▶ Aim of the task
Output all the data exactly. Pictures do not belong in the copy.

▶ Available data

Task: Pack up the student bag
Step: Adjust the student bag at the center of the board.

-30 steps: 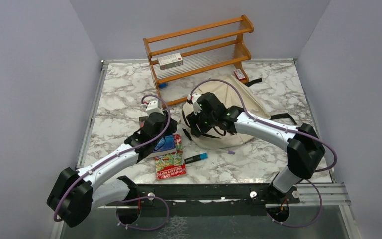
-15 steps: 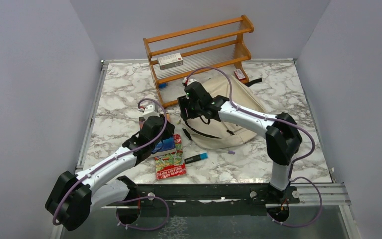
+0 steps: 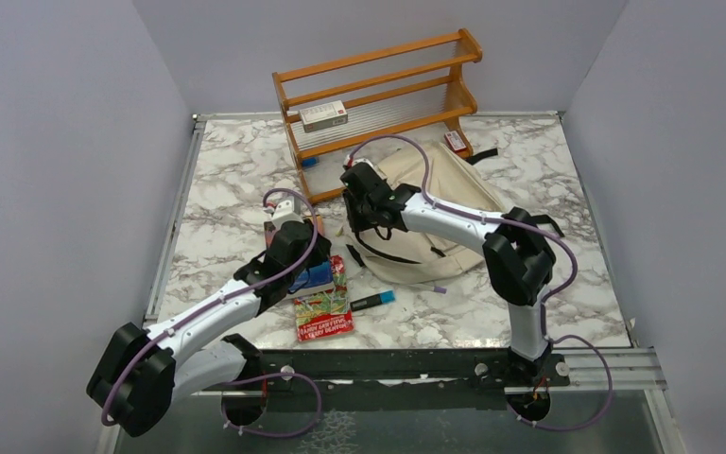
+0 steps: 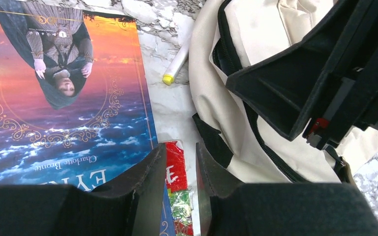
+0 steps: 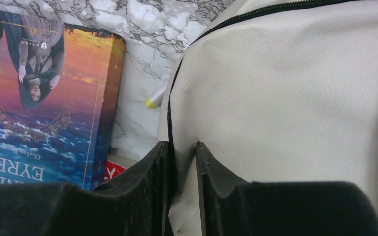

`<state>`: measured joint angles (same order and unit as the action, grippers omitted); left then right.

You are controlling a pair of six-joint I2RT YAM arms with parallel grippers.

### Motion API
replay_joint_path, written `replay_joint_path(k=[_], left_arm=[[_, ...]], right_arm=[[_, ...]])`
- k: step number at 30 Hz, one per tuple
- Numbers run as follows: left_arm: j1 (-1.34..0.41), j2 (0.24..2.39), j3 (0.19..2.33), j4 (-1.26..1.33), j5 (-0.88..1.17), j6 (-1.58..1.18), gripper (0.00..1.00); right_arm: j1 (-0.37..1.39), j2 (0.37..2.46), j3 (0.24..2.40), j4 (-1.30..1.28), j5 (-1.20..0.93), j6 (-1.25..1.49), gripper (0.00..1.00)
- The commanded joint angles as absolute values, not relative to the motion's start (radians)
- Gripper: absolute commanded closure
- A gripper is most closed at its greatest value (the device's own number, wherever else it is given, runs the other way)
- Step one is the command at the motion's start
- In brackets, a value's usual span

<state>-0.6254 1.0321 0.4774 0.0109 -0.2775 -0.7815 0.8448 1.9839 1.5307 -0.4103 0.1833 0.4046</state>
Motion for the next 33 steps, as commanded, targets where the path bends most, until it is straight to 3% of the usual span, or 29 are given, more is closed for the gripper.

▶ Completed exercise
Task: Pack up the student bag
Step: Adjust the student bag at the center of the board.

-30 steps: 
-15 steps: 
+0 steps: 
+0 steps: 
+0 steps: 

`<state>`: measured joint angles (same order and unit as the action, grippers omitted); left then right.

You are controlling a pair of six-joint I2RT YAM arms with parallel grippers.

### Motion API
replay_joint_path, written `replay_joint_path(k=[_], left_arm=[[_, ...]], right_arm=[[_, ...]])`
- k: step number at 30 Hz, one per tuple
- Numbers run as follows: left_arm: j1 (-1.34..0.41), j2 (0.24..2.39), j3 (0.19..2.33), j4 (-1.26..1.33), j5 (-0.88..1.17), j6 (-1.58..1.18), gripper (0.00..1.00); right_arm: j1 (-0.37..1.39), j2 (0.37..2.46), j3 (0.24..2.40), j4 (-1.30..1.28), j5 (-1.20..0.93), j6 (-1.25..1.49), gripper (0.00..1.00)
- The commanded joint angles as absolute values, not relative to the motion's start (radians)
- Gripper: absolute commanded closure
- A gripper is most closed at its greatest value (the device's own number, wherever else it is given, runs the other way)
- Step one is the command at the motion's start
- In brackets, a value's usual span

<state>-0.6254 1.0321 0.4774 0.0109 -0.2775 -0.7815 0.8448 1.9839 1.5307 -0.4103 0.1833 0.4046</state>
Motion for the next 33 steps, as commanded, targets where the path bends most, until it is straight to 3% of the usual span, or 29 are given, more is closed for the gripper.

Nothing else remains in this exercise.